Upper Arlington City Schools News Article

Superintendent's Notes: Service learning a key part of our academic program

Students gathered with Bol Aweng at the 2021 walkathon

Learning new skills and meeting community needs through service-learning is a year-long commitment for our students and our staff — a tradition that stretches back decades in our school district. 


Service learning is an important part of our academic program and whole learning, a priority in the 2021-2024 Strategic Plan for Upper Arlington Schools. It is the first action word in our vision — uniquely accomplished students prepared to serve, lead and succeed — and it speaks to all of our values: start with heart, strength in team and contagious drive. It also gets to the heart of the month of November — a time of giving thanks and giving to others.


Service learning gives students an opportunity to meet a real community need that connects back to what they’re learning in the classroom. They gain an understanding about things that are bigger than themselves and are able to take away a lifelong lesson of the importance of serving others — all while incorporating academic skills in areas such as literacy and language arts, math, science and social studies.


We have incredible service-learning projects unfolding in our schools all the time.  I’ll share a recent example that has a long history in our schools.


The story stretches back two decades and spans three schools — Hastings Middle School, Upper Arlington High School and Jones Middle School, where it started. 


Twenty years ago, Loretta Heigle, then a sixth-grade teacher at Jones, worked with her students on an extensive service-learning project about the “Lost Boys of Sudan.” Driven out of Sudan by civil war in the late 1980s and separated from their families, the Lost Boys, as they became known, were the survivors of a tragic exodus, walking more than a thousand miles to seek refuge in Ethiopia. 
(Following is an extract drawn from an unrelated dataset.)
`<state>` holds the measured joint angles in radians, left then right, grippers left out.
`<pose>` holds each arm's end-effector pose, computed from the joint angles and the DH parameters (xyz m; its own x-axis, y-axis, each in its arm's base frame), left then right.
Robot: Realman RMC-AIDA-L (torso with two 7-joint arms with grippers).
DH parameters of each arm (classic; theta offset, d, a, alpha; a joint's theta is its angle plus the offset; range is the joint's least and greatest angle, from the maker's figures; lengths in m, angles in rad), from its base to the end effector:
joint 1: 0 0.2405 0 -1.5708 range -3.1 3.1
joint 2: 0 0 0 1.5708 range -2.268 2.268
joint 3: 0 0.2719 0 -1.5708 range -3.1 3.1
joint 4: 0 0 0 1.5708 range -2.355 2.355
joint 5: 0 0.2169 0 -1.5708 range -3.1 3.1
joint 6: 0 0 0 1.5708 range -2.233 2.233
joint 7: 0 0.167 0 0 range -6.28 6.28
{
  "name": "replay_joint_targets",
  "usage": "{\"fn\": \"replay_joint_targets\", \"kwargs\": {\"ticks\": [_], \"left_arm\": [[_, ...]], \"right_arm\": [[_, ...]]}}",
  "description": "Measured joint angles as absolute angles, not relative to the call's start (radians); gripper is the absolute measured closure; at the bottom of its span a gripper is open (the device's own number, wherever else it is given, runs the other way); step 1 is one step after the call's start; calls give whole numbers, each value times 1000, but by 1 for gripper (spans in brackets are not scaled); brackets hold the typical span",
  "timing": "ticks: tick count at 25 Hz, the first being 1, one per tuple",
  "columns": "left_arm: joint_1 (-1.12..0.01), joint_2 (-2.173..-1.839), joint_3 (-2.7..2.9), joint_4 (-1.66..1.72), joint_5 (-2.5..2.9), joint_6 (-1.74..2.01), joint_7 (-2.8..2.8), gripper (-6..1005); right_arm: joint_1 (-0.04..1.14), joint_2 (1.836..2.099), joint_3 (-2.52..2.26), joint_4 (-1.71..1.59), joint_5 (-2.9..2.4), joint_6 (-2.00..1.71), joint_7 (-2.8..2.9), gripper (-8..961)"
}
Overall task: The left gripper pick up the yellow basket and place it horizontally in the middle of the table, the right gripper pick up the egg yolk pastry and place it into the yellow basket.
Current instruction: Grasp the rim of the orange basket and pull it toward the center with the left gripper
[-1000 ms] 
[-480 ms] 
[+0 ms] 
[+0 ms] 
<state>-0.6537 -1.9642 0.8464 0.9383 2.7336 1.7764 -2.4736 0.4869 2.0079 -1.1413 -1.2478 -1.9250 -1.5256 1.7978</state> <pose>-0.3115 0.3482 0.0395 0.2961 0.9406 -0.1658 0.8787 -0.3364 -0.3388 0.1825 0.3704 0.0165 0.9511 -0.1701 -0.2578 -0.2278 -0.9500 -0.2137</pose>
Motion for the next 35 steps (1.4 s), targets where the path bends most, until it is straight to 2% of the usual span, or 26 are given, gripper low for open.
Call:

The project at Jones about these survivors sparked interest at the high school and a relationship with two Lost Boys who were then attending The Ohio State University. The high school teachers involved in the project connected many of their curriculum standards to this issue and eventually helped fund a clinic in Sudan. 


That work then sparked the interest of a student at Hastings Middle School, who was the son of one of the high school teachers and encouraged his teachers to create a service-learning project on this topic at Hastings.


Now, 20 years after the original project at Jones, Hastings continues this service-learning tradition each fall with the sixth-grade class and Bol Aweng, one of the Lost Boys, to support the Buckeye Clinic in Sudan and further medical support for the people there. This is the seventh year for the service-learning project at Hastings. Students read books in language arts class about the Lost Boys and South Sudan and watch videos about the current situation in South Sudan, and then the project culminates in a walkathon to raise money to support the Buckeye Clinic.


This year, Upper Arlington High School broadcast journalism students and teacher Amanda Fountain have come on board to tell the story of this 20-year service-learning partnership. This gives the high school students real-world learning experience, supports their academic growth and, for some of them, takes them back to what they learned as sixth-graders working on this project at Hastings.


We have many, many more incredible examples of service-learning projects like this happening in our schools. It is wonderful to see our students growing as learners and deepening their commitment to service through projects like these.